I would go to the hairdresser (I had since forgiven hairdressers.  Are they still called hairdressers?)  with pictures cut from magazines of beautiful, sleek hair styles, and implore him to make me look like this or that.  He would turn away and giggle, then turn back and patiently explain that he couldn’t.   Not with my hair.

Abandoning everything I had tried in high school, I took the next step.  I had my hair chemically straightened.  This was serious stuff, stuff that left small burns on one’s scalp.  Who cared; they would heal.  And I finally got what I always wanted – the stick-straight tresses of my dreams.

At last my hair could blow alluringly, like ribbons in the wind, as I road happily along in a convertible.  (So what if I didn’t own a convertible, or know anyone who did, it was all about the concept.)  My long, straight pony tail, sticking out of the hole in the rear of the baseball cap, could swing jauntily across my back as I jogged. (I don’t remember, did I jog?)  I know longer had to fear steam rooms.  (I hate steam rooms.)  Oh, If those popular girls could see me now!

I engaged in this masochistic scalp-burning behavior for several years, until one day, the Afro hit it big, and fashion gave me permission to go natural.  Curly hair was in and straight-haired women were actually getting perms.  Hah!

So for a happy instant I rode the top of the fashion wave (excuse the pun), and was freed from the obsession of having to look like a cheerleader.   Unfortunately, however, this did not last.  Sleekness made a comeback.

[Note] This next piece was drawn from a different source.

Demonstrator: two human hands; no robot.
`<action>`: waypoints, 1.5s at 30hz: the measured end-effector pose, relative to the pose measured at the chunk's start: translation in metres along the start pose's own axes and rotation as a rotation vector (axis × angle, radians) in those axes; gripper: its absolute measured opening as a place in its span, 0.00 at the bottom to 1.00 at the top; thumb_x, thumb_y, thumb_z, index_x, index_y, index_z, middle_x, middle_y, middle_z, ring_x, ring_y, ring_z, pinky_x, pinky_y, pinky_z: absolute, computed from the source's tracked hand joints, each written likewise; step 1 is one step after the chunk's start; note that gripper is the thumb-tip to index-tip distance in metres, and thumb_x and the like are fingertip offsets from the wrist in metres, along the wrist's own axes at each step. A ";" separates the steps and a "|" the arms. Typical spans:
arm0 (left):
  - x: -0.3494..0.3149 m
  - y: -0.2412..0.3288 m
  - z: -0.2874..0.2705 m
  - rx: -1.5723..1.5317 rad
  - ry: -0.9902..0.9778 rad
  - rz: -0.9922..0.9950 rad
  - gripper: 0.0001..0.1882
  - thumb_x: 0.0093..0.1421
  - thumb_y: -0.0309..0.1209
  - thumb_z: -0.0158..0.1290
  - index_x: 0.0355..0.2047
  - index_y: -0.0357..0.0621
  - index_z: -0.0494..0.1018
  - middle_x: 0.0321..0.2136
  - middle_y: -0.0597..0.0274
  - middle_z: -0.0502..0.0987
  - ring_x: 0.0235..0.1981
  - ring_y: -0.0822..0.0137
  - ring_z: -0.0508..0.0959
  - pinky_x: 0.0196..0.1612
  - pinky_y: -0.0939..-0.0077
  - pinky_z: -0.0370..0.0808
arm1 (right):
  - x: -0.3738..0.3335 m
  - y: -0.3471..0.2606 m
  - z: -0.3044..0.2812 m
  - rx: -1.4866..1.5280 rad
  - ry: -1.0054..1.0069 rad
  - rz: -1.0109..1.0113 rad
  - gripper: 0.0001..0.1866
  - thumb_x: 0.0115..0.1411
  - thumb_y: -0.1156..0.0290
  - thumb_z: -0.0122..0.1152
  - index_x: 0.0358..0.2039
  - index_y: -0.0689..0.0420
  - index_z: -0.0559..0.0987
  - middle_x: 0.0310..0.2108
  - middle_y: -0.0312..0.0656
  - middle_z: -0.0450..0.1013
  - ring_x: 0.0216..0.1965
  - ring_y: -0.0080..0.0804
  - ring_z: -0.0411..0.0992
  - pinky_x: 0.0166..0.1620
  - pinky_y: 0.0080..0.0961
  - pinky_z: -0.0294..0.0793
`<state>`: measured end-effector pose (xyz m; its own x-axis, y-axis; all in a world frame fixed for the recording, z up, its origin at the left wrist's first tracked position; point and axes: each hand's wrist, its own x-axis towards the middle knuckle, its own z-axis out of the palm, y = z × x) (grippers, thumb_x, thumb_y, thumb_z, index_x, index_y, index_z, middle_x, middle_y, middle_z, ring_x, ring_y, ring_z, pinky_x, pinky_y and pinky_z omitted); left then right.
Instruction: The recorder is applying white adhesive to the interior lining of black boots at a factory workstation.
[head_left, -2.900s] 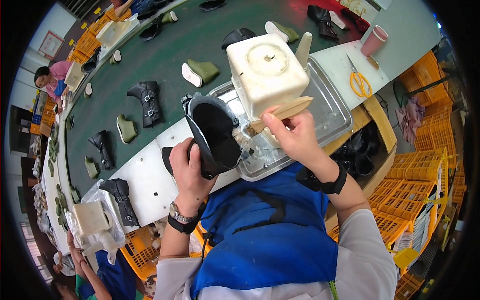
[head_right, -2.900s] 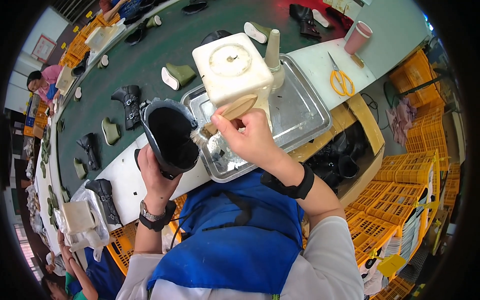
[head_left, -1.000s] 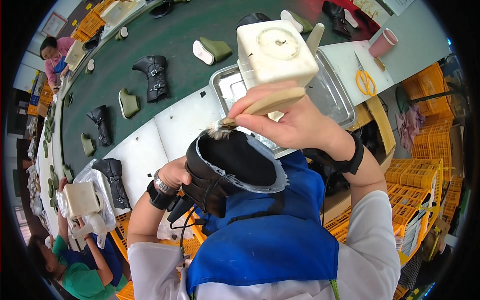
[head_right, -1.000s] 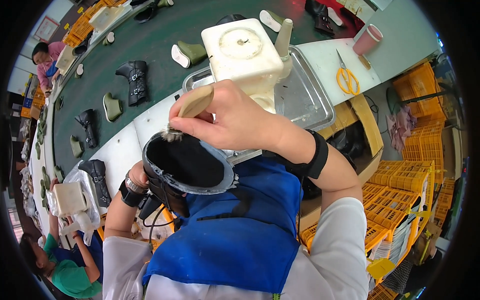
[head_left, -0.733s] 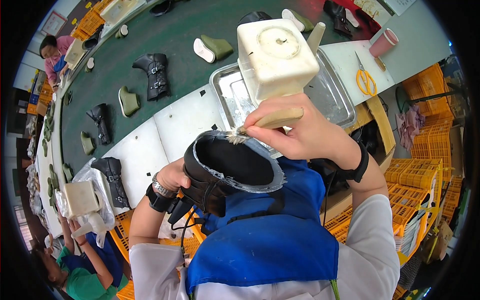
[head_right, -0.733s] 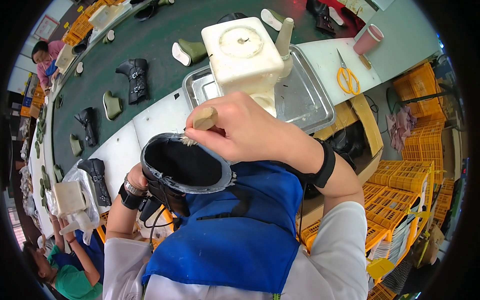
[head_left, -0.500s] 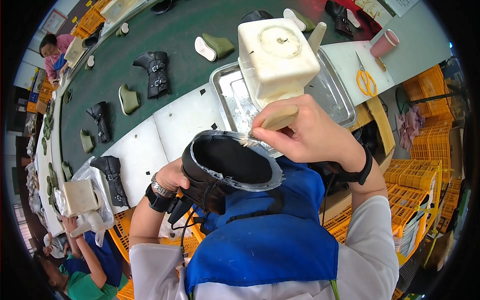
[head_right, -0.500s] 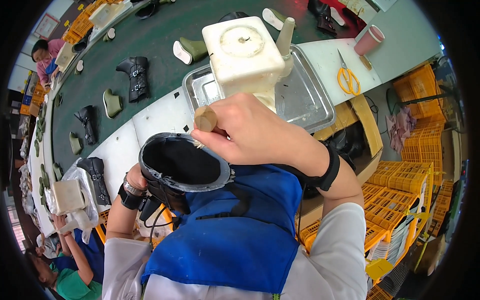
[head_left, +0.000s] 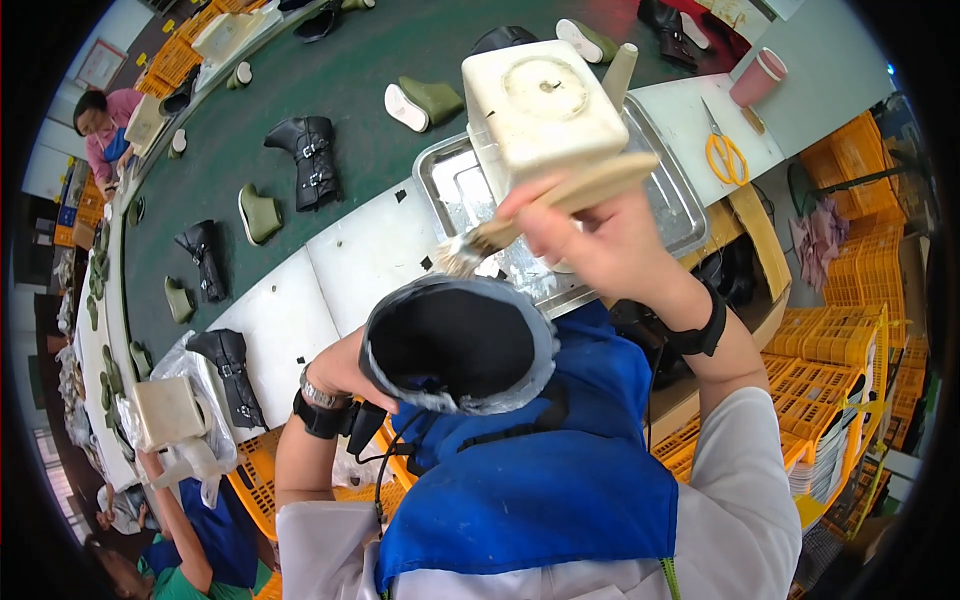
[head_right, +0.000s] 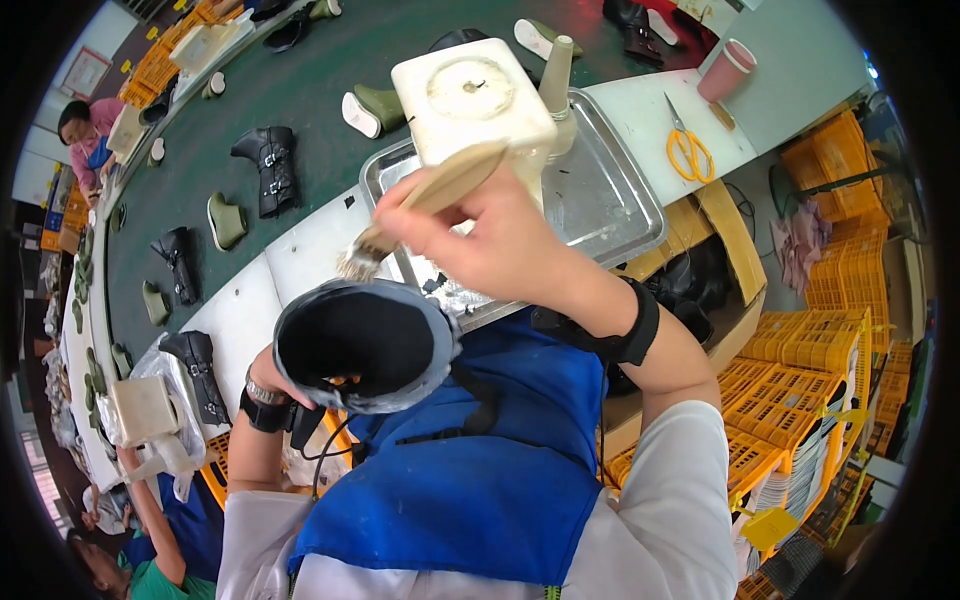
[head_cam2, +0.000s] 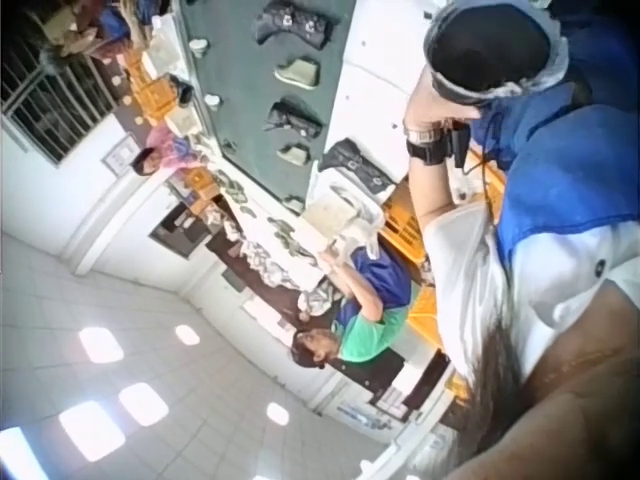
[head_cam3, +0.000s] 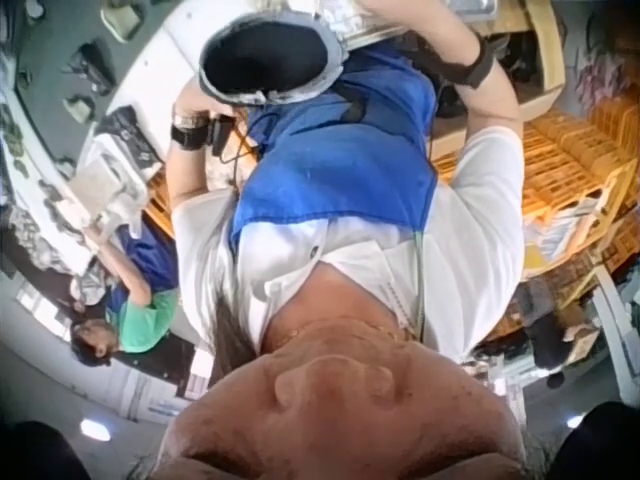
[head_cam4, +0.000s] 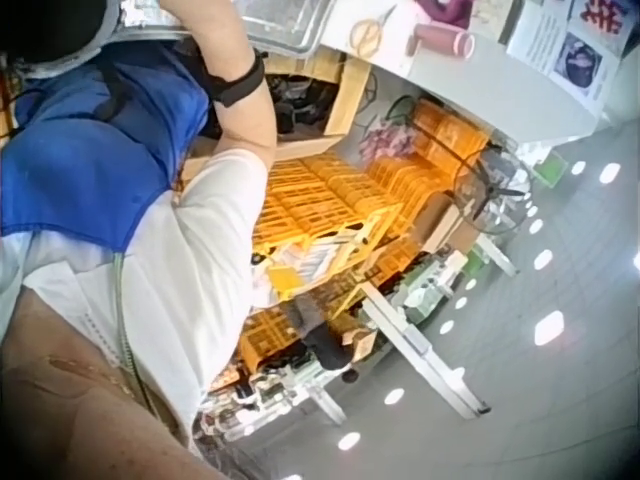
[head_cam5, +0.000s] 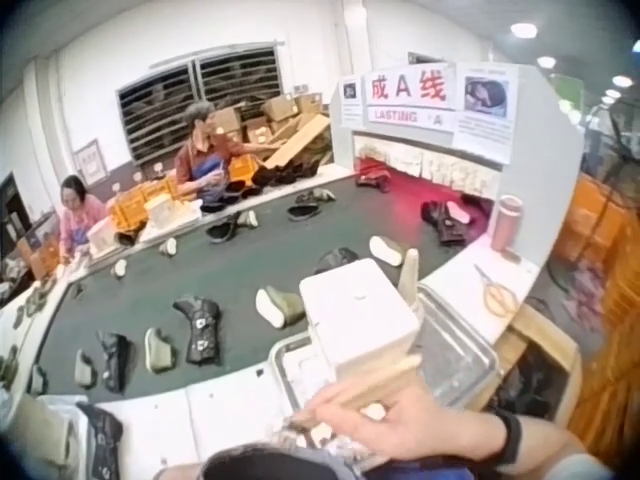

I’m not sure exactly when or how I concluded that if I cut my hair really, really short I could be rid of the heart break of humidity.  And once done, there would be no turning back.  This was to be a great liberation – as good as abandoning the girdle or burning a bra.

Again I marched to the hairdresser with a photo.  I stuck it in his face, and said, “Here, make me look like this!”  He seemed a bit stunned at first, but when his speech returned he asked me if I was absolutely certain that I wanted to look like Sinead O’Connor.  I reconsidered, and we compromised.

To this day, I am unfailingly punctual about my visits to the hairdresser (or is hair stylist more PC?)   It’s probably another obsession, but for me, a better one.  So attuned am I to the length of my hair, or lack thereof, that when it reaches a certain point I could swear I hear it growing.  Now I’m the one who says, “I need a haircut,” which brings about a fit of laughter from my husband, and anyone else who happens to overhear me.

I actually get compliments on my hairdo.  People ask me if I did it because my head has such a nice shape, or that I knew it would look this good.   I simply smile, and thank them.  How can I explain that after years of irreconcilable differences , it was all about revenge!